Now scientists have suggested that children may be resistant because their immune systems are already well primed by the common cold.
The common cold is caused by four different types of coronavirus which circulate in the community and are largely harmless. But while adults pick up a cold around two to four times a year, school age children catch an average of 12 colds annually, studies have shown.
Professor Sir John Bell, Regius Professor of Medicine, University of Oxford told the House of Lords Science and Technology Select Committee, that it may allow youngsters to build up some ongoing resistance that adults do not have.
“How you respond may be due to the state of your existing immunity to coronaviruses generally,” he told peers.
“There is an interesting speculation at the moment, that suggests that many people in young or middle aged groups may have T-cells that can already see coronavirus. It may well be able to provide some protection against this pathogen when it arrives.
Studies have shown that by the age of four, some 70 percent of children already have antibodies against seasonal coronavirus, which could offer important protection.
Professor Adrian Hayday, Chair, Department of Immunobiology, King's College London said the immune systems of young people may simply be better at reacting to new viruses.
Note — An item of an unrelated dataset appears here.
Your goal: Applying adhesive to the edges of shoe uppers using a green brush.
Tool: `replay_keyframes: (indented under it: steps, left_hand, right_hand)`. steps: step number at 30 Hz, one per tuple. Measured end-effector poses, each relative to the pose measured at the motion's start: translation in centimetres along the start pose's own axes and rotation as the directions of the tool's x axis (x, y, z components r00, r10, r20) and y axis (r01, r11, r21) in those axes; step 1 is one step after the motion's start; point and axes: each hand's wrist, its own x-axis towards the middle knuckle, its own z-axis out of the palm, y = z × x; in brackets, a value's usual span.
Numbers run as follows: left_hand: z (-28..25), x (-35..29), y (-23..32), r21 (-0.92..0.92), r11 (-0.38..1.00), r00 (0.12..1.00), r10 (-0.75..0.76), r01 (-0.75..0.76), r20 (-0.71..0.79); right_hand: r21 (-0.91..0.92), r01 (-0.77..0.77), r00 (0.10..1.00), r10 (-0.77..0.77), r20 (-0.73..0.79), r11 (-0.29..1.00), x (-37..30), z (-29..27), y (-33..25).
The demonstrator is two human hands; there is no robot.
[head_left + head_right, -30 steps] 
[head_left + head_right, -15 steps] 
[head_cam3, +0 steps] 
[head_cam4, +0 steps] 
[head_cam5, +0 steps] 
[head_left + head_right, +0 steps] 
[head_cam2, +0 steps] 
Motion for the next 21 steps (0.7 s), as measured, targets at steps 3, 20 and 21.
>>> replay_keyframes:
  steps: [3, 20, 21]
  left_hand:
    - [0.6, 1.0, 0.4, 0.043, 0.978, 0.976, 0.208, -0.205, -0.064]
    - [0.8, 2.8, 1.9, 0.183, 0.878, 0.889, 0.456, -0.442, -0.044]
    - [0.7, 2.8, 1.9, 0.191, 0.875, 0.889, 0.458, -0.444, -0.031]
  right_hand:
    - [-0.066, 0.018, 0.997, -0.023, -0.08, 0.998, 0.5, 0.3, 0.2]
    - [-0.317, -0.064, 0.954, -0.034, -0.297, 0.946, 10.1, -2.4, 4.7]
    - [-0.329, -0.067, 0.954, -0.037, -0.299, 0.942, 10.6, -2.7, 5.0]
“All adults past a certain age - 30 to 35 - eventually have no thymus so their T-cells work by looking at whether they have seen something before, whereas children are very good at seeing things that are completely unknown.
But Prof Bell said for most people coronavirus was not a serious illness.
“The people who get severe disease and die, the vast majority are elderly people and when young people get this disease they tend not to suffer very much.
“That might be the state of people’s immune system at different ages. 70 percent of the people who get this are completely asymptomatic, so at one end of the spectrum this is not a bad viral disease, at the other end it’s terrible.